The College of Arts and… What? Licking libel — no butts about it.

As a professor of comparative literature, Cornell University’s Walter Cohen undoubtedly has read some pretty racy texts in his time. Nevertheless, it had to be momentarily startling to read in Friday’s Cornell Daily Sun that he’d been named associate dean of the College of Arts and [VERY BAD WORD].

The newspaper’s red-faced explanation? An interloper attending an end-of-semester newsroom celebration must have tampered with the page just before it went to press.

It’s not nice to laugh at other journalists’ misfortunes — because, as editors at Suffolk University can attest — it can happen to anyone.

What the Daily Sun published is cringeworthy, to be sure, but was it libelous?

Happily, we can say that — thanks to a group of equally unfortunate editors at Virginia Tech’s Collegiate Times — there is actual judicial precedent that tells us the answer is, “No.”

With apologies for unearthing a buried memory and triggering a bout of journalistic PTSD for those who went through it… here’s the story.

Nearing the end of the spring semester in 1996 — do we sense a pattern here? — the Times published a routine, harmless news story about Virginia Tech’s success in placing students in a fellowship program. Accompanying the story was a routine, harmless “pull quote” from Sharon D. Yeagle, who worked in Tech’s Office of Student Affairs.
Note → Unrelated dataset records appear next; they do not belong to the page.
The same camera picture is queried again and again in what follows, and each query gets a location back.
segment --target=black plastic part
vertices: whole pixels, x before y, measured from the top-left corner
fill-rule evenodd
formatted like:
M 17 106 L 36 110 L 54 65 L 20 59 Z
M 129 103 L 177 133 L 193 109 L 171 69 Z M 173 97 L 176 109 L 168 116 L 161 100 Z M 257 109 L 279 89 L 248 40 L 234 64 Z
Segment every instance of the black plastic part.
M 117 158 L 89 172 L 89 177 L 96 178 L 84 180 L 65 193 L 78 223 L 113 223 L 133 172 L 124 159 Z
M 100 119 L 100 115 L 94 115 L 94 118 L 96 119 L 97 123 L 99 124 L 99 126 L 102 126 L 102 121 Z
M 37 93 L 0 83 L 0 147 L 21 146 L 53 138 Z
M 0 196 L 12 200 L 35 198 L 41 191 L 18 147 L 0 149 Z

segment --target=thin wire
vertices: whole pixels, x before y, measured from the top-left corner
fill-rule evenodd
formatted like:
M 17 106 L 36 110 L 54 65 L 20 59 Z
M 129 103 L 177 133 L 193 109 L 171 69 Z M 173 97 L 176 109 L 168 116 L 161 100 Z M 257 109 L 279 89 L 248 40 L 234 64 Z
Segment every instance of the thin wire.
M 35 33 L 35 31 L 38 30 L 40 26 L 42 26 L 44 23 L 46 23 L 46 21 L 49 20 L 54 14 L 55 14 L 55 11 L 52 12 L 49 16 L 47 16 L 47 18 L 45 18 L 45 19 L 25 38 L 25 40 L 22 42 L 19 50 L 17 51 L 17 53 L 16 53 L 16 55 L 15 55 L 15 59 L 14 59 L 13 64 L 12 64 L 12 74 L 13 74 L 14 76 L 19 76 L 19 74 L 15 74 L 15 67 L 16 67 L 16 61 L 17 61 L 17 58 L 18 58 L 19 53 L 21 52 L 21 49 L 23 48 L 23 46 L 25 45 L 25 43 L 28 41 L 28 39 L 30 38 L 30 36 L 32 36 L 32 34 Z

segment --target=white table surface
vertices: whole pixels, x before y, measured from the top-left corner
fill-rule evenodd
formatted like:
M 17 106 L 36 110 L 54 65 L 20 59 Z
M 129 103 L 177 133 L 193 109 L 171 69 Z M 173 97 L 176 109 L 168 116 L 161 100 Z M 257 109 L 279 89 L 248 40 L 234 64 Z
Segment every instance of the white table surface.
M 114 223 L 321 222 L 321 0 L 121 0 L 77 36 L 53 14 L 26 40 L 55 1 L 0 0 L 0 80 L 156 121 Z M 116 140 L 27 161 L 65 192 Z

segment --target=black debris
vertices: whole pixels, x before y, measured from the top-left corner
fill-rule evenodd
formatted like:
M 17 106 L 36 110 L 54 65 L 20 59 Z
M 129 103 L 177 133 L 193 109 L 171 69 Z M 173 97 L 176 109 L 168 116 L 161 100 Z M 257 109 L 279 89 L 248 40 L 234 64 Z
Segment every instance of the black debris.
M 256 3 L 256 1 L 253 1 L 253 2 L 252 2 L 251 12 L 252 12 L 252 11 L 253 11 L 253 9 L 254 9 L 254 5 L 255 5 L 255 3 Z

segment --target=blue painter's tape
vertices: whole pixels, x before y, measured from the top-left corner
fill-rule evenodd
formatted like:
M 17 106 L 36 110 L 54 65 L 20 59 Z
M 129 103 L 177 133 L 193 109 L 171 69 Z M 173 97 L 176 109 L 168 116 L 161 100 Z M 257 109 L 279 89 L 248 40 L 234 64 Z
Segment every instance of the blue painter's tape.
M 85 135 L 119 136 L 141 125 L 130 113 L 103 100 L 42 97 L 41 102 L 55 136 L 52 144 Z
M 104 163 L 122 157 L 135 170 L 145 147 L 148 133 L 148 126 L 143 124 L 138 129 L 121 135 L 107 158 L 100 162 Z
Only, the quote didn’t say, “Sharon Yeagle, who works in Student Affairs.”

It said, “Sharon Yeagle, Director of Butt Licking.”

How do you even write that correction?

Remarkably, the “directorship” was something of a stock phrase in the production room at the Times, which had — just a year earlier — given the “honor” to a different administrator. (With the same explanation — a place-holder that, under deadline pressure, never got replaced.) That administrator got a laugh, and an apology.

This one sued.

The case progressed all the way to the Virginia Supreme Court — where you just know seven justices were shaking their heads, “I spent three years pulling all-nighters at Yale Law School for this?”

In a 5-2 ruling, the court decided that the quote could not support a claim for libel, because no reasonable reader could interpret it as a literal accusation of deviant behavior or, more generally, of moral unfitness for employment:

In this case, the phrase ‘Director of Butt Licking’ is no more than ‘rhetorical hyperbole.’ The phrase is disgusting, offensive, and in extremely bad taste, but it cannot reasonably be understood as stating an actual fact about Yeagle’s job title or her conduct, or that she committed a crime of moral turpitude.

(In the Cornell situation, the argument for libel — and, just to be clear, nobody’s made such an accusation against the Daily Sun, which is acting appropriately apologetic — would be even weaker, since the VERY BAD WORD made the professor’s title into a nonsense phrase that can’t be interpreted as suggesting anything at all about his character.)

To help steer clear of libel, you can read this handy online guide. And consider holding the next newsroom party at Chuck E. Cheese’s.